Check each line of the data below for the word "frame". How many lines have it? Answer with the number alone.

·····

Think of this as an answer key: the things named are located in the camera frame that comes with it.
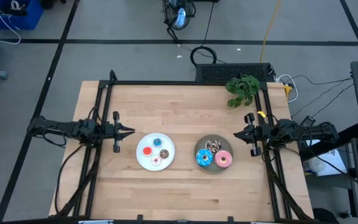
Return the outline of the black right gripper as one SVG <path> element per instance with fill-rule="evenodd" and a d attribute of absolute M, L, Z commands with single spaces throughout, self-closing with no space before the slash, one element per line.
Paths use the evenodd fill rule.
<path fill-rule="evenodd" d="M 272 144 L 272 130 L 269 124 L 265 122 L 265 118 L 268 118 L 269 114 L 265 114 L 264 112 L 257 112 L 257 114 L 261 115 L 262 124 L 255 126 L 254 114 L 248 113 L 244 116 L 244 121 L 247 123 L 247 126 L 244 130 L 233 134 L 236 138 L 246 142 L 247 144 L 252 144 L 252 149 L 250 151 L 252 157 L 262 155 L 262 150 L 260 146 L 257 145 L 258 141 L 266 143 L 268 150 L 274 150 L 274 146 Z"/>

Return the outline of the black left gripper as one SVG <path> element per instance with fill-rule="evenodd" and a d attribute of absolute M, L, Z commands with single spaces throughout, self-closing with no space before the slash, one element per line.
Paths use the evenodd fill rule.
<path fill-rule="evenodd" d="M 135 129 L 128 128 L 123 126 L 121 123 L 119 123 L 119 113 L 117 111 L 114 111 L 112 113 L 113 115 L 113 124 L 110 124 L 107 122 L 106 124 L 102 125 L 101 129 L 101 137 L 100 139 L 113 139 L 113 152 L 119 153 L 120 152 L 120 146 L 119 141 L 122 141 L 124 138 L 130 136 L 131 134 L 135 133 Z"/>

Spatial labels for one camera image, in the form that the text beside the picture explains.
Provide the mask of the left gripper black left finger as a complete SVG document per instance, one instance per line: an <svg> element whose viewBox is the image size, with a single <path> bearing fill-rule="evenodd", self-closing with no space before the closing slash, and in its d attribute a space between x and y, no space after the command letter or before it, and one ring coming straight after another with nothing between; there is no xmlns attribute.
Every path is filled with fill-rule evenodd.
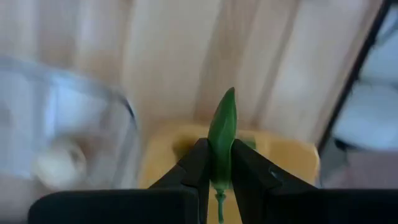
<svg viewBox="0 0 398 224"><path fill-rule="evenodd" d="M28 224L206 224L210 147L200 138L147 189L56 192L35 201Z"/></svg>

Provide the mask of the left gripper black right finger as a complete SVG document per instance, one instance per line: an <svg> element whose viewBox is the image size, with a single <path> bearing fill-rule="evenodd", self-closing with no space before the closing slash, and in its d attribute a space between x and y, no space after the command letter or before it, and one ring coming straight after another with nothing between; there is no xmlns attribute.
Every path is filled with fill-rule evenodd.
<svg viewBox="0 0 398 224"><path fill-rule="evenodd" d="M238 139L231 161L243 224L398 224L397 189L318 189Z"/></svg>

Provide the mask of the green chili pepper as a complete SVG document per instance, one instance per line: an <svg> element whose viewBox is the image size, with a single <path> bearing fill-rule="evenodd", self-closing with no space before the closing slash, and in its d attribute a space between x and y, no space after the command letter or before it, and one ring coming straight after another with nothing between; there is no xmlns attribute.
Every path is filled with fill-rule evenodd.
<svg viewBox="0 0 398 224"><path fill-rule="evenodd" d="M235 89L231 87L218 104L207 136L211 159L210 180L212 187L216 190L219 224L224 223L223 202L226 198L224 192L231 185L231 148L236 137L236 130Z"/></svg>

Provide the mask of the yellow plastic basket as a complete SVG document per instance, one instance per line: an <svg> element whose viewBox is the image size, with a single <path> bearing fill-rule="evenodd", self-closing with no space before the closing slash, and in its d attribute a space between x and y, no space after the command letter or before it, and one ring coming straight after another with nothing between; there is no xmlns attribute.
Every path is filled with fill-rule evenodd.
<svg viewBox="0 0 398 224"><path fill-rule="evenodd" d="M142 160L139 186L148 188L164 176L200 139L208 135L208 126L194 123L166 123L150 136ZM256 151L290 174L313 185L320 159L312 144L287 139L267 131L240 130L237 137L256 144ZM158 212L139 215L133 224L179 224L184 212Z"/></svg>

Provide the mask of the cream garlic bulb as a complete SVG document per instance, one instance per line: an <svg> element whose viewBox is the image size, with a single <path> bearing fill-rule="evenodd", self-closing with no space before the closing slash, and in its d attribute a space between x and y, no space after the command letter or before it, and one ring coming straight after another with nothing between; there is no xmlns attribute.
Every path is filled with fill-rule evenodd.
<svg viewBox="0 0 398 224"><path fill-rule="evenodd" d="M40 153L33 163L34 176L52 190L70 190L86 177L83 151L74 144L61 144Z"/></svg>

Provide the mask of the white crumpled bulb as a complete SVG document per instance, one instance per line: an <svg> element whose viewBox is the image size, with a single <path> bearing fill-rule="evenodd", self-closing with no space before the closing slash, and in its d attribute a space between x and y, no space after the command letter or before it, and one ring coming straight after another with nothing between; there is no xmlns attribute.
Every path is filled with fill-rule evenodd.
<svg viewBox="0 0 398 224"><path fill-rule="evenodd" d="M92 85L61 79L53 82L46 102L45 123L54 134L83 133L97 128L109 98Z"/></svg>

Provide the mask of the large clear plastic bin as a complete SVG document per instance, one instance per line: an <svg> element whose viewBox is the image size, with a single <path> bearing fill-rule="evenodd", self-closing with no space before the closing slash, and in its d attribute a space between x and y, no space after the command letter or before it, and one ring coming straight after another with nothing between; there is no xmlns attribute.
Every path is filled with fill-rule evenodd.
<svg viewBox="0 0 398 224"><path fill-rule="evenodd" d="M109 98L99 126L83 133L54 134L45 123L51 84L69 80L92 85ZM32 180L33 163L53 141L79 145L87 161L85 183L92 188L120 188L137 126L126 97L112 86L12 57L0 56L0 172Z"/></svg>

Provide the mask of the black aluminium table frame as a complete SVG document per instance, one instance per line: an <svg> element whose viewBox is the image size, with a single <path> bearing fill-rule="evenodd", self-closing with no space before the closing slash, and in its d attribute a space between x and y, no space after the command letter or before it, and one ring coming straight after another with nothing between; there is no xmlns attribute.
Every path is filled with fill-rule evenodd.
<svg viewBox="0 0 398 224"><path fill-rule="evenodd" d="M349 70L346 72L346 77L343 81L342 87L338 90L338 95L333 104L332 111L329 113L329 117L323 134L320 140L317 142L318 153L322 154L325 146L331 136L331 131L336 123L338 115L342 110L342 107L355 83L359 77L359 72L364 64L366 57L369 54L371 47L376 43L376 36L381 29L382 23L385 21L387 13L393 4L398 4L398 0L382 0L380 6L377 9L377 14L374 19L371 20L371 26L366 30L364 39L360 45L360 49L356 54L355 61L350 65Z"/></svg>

·····

**Solution for this problem:**
2